この場合のフェミニストは、日本語の「女性に甘い男性」という意味ではなくて、英語の feminist 本来の意味の「男女同権主義者、女性運動家」ということですね? 「男も女も関係ない!」という強い女性がブラをしない、というのは何となくイメージはわかるのですが、でも、高校時代のレイチェルのイメージとは違いすぎるというか、正反対というか…。「あり得ないような正反対のことを言って笑わせる」というジョークの可能性もありますが、やはり高校時代のレイチェルだと「女を武器」にしているような気がするので…。
BTW, thank you for the invitation. I know I'm allowed to make comments, but I don't have the guts to do so. I haven't changed much...
Medicine Net.Comの定義ではやはり外科的な除去の接尾辞だと説明されています。例としてlumpectomyはlump(こぶまたはしこり)、tonsillectomyはtonsilla(扁桃腺)、colectomy はcolon(結腸)、appendectomy はappendix(虫垂、俗に盲腸と呼んでいる)の除去が挙げられています。
英辞郎にも-ectomy は 〜の切除となっていて、外科以外の使用例でfacade-ectomy はファサード(建物の装飾を施した正面)を改築時にそのままとっておくことを意味するそうです。
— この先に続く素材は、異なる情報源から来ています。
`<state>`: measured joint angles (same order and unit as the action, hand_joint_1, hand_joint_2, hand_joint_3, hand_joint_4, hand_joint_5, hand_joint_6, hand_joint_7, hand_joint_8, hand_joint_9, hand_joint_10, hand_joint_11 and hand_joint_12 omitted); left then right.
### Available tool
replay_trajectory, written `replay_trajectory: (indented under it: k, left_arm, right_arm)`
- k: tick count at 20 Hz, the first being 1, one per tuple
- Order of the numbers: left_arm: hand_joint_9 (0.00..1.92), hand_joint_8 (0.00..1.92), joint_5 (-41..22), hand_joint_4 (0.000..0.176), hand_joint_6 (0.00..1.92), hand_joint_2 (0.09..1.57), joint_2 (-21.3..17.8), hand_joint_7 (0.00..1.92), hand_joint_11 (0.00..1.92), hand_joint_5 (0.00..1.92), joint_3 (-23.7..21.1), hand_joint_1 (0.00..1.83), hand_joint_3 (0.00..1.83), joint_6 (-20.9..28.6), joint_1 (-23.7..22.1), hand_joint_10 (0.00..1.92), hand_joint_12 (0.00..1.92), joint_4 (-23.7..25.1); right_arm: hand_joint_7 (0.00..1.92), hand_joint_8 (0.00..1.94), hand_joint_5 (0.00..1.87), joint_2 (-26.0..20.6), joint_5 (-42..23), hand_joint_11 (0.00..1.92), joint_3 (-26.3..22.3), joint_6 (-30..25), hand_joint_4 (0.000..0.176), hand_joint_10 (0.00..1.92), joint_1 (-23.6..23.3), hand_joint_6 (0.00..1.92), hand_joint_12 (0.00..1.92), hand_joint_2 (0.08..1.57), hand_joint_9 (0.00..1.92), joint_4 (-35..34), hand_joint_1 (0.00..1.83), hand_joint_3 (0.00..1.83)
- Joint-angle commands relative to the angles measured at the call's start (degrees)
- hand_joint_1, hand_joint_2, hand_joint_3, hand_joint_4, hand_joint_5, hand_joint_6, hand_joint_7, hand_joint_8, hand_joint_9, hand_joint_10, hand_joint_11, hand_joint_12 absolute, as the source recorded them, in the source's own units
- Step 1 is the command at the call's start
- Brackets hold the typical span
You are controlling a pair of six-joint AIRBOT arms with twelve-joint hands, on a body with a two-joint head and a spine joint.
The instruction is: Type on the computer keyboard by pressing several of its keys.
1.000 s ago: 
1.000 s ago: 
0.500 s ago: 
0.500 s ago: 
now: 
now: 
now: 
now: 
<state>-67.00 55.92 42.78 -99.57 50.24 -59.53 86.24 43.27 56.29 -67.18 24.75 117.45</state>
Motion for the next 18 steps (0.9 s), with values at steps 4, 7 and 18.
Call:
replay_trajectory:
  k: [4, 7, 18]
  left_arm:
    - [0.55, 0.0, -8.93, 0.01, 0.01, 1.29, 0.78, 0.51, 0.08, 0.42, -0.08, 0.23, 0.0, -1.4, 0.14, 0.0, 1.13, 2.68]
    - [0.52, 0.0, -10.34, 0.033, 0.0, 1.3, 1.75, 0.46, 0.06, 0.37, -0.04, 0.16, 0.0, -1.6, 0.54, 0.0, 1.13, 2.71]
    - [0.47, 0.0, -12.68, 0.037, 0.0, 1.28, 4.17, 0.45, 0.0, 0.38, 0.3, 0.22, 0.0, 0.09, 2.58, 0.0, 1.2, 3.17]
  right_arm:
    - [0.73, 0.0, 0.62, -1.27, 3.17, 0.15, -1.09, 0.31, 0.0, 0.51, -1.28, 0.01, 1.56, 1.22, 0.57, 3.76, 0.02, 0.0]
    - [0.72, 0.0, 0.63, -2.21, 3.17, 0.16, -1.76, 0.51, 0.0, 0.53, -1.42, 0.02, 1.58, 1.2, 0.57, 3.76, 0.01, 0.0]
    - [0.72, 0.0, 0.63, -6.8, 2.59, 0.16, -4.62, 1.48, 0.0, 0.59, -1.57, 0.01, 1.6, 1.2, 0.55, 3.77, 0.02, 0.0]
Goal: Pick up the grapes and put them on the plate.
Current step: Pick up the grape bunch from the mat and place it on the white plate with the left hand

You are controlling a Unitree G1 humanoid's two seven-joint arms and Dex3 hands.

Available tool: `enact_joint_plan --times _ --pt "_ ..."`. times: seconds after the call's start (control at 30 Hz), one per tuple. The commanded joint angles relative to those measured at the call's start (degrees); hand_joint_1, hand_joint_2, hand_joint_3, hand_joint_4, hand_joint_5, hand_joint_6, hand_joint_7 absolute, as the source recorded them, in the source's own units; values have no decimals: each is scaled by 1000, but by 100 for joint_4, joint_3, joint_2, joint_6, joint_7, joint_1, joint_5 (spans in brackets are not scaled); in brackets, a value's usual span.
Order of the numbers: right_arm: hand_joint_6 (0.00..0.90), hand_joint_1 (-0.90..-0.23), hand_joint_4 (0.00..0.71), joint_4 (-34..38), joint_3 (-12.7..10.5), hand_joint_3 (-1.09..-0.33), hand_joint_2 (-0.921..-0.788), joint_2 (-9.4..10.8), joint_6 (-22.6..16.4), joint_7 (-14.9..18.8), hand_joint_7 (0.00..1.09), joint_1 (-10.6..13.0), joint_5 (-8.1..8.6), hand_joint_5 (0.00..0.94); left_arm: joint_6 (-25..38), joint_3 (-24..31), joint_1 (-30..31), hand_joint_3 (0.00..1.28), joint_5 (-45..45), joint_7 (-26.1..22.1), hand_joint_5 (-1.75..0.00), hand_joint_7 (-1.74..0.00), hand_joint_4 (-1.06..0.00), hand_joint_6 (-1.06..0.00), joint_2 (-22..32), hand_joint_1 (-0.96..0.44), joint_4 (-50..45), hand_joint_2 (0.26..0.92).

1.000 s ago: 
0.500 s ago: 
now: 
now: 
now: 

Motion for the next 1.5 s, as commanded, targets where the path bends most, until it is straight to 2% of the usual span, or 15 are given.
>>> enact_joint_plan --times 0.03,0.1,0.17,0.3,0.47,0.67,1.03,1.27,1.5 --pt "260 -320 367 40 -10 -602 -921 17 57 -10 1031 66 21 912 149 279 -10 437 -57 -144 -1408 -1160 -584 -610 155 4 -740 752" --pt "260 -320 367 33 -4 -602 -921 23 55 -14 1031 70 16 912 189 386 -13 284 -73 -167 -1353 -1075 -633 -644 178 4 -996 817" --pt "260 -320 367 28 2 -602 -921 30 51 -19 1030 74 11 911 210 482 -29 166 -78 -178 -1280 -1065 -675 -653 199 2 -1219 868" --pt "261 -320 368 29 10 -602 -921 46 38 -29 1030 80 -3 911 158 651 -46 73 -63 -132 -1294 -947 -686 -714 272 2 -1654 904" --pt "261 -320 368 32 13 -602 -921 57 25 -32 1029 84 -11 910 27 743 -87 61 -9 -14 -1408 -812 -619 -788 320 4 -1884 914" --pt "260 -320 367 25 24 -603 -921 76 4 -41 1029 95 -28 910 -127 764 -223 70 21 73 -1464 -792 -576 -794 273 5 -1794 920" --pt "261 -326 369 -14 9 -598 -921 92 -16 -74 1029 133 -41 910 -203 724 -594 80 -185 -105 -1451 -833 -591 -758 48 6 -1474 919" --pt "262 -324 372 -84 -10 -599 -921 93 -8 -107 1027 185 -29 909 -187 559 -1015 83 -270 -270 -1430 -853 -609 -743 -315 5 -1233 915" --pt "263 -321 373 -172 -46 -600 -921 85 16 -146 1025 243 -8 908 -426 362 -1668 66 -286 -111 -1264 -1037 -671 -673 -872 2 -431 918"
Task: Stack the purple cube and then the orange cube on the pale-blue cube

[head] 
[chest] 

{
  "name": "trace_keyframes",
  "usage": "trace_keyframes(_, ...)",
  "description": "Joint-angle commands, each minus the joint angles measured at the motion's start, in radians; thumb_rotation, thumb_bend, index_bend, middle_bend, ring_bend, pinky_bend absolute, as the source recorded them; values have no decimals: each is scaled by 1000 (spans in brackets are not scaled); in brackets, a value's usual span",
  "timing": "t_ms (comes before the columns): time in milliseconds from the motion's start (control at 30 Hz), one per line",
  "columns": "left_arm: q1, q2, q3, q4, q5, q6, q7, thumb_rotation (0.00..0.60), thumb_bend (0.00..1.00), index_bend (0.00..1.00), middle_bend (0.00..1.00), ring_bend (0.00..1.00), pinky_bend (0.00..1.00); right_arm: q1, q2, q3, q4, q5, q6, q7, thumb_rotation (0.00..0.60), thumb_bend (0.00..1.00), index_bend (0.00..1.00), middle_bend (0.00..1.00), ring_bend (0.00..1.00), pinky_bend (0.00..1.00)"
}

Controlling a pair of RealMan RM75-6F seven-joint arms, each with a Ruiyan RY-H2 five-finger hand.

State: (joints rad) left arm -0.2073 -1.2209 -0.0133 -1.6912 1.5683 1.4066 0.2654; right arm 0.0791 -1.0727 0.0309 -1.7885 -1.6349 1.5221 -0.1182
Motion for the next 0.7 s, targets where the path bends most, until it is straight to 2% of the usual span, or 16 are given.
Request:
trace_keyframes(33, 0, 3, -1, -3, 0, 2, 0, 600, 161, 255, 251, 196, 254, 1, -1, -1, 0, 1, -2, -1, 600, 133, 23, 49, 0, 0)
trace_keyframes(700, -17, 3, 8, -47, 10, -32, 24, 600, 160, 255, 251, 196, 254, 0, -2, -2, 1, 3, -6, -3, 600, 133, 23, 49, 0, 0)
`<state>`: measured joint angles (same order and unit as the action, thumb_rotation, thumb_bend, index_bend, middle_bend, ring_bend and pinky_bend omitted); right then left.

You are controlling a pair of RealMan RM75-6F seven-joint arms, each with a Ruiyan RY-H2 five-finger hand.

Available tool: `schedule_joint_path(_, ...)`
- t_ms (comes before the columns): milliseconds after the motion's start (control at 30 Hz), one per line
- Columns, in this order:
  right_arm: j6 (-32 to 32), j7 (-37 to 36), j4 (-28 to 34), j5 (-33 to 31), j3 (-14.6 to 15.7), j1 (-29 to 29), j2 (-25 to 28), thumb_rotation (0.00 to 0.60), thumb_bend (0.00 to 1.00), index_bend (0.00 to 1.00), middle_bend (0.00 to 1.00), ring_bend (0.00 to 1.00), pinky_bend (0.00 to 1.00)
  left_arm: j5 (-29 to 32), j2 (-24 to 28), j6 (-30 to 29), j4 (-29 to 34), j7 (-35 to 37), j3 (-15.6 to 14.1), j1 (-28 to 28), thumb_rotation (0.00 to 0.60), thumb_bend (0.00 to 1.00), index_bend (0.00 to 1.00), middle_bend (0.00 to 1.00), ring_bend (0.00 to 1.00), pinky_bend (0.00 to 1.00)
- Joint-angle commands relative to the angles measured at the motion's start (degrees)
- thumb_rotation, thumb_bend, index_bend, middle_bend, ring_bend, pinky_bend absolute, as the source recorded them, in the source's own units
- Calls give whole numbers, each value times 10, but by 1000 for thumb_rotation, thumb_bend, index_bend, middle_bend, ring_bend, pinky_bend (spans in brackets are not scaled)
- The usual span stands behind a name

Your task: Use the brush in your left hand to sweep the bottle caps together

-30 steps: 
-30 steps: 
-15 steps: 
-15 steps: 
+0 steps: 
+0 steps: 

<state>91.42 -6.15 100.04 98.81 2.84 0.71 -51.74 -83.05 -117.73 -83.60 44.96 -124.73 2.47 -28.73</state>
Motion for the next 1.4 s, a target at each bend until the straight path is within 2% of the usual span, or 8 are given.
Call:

「どんぴしゃり」と言っていただき、ありがとうございます。
医学のサイトにそういう事例が載っていたとの情報、大変ありがたいです。
私がPCにインストールしている英辞郎には、-ectomy は載っていませんでした。(バージョンが古いせいかも)
今、改めて英英辞典を調べてみると載っていました。
LAAD では、
-ectomy [suffix] [in nouns] : the removing of a particular part of someone's body by an operation
例) an appendectomy (=removing the appendix)
つまり、「手術で人体の特定の部分を除去すること」。
やはり、「外科的な除去、除去手術」を指すようですね。例にも「盲腸除去手術」が挙げられています。それが一番わかりやすい例ということなのでしょうね。
また、外科以外にも使われるのも興味深いです。
貴重な情報、ありがとうございました。